Project overview: Inspire future stewards through year-round Junior Ranger programming, including ranger-led walks and talks, free workbooks, and the expansion of creative, bilingual programs to ensure all Junior Rangers feel welcome in Yosemite. 

How your support helps: Spending time outside has well-documented benefits for kids, from improving physical health to sparking creativity and reducing stress levels. That being said, growing up in the 21st century has become a largely indoor activity for many children. Yosemite’s Junior Ranger programs create fun, educational experiences that inspire kids to feel comfortable in and connected to the outdoors.  

Each year, thousands of children earn their wooden Yosemite Junior Ranger badges through ranger-led walks and talks, educational worksheets, and stewardship activities. Participants might explore ecology during a forest wander, practice Leave No Trace skills while meeting in a meadow, or learn about American Indian history next to a bark-covered umacha — a structure made of cedar bark and historically used for shelter by local Tribes.  

Yosemite’s youngest visitors aren’t the only ones who benefit from Junior Ranger programs. Many activities lend themselves to intergenerational engagement, prompting older siblings, parents, grandparents, and other family members to learn and explore, too.  

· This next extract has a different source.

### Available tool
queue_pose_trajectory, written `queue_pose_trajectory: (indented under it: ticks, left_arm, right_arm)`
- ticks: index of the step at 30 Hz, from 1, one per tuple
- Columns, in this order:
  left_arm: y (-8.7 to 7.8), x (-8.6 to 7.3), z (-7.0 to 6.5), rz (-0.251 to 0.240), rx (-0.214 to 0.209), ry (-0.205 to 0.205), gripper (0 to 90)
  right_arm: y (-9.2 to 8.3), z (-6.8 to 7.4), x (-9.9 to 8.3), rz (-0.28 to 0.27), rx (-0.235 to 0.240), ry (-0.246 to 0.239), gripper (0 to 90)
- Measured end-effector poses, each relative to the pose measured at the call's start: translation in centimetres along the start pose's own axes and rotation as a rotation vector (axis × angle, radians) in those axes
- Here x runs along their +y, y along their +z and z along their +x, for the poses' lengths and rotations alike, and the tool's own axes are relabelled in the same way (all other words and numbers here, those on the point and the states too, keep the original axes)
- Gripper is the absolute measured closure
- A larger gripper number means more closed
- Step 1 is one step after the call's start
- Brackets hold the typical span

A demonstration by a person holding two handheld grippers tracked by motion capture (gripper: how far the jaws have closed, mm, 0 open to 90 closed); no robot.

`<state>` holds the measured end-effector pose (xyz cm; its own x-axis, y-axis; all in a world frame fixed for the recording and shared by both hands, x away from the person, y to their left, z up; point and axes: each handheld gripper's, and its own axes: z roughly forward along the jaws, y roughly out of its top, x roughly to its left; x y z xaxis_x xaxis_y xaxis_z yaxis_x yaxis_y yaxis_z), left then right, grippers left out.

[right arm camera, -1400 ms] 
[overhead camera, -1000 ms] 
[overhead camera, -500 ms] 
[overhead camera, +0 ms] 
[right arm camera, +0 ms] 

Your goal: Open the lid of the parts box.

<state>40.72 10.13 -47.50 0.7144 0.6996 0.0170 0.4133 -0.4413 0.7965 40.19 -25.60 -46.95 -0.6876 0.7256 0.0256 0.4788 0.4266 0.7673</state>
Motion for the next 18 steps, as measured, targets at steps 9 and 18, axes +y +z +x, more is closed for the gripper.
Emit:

Conservancy donors first funded the park’s Junior Ranger activities in the early 2000s. Since then, donor support has helped the program expand to offer more activities at more locations in the park, with over 200,000 children earning their Yosemite Junior Ranger badges since 2008. In 2021 and 2022, donors also supported free workbooks for all participants and funded trainings to make junior ranger lessons more inclusive and welcoming to all visitors. 

2024 saw the piloting of Spanish-language ranger programming in Wawona and Glacier Point, which continues capacity building to introduce new audiences to Yosemite in their own language.  

These improvements to the Junior Ranger program are essential for kids with varied learning styles and needs, and they create a valuable and memorable experience for all participants. Your support will enable more kids and families to participate in enriching educational activities, experience the park in a meaningful way, and develop a lasting appreciation for the outdoors.  

This year: In 2025, Yosemite educators will lead hundreds of Junior Ranger programs throughout the park during the summer season and activities in the Valley all year long. We hope to distribute 16,000 badges based on completion of Junior Ranger books and events. And, with your support, the team will pilot five bilingual pop-up tables in the park with Spanish-language materials, ensuring all Junior Rangers are welcome at Yosemite. 

Project partner: Yosemite National Park 

Bob Loudon

Interpretation and Education, Yosemite National Park

Project Notes

"Since 2008, Yosemite Conservancy and its preceding partners have invested in the next generation of Yosemite National Park's supporters. Funding has ensured that thousands of Junior Rangers each year receive their Junior Ranger badge, as well as interact with rangers during Junior Ranger days, badge swear-ins or Junior Ranger walks."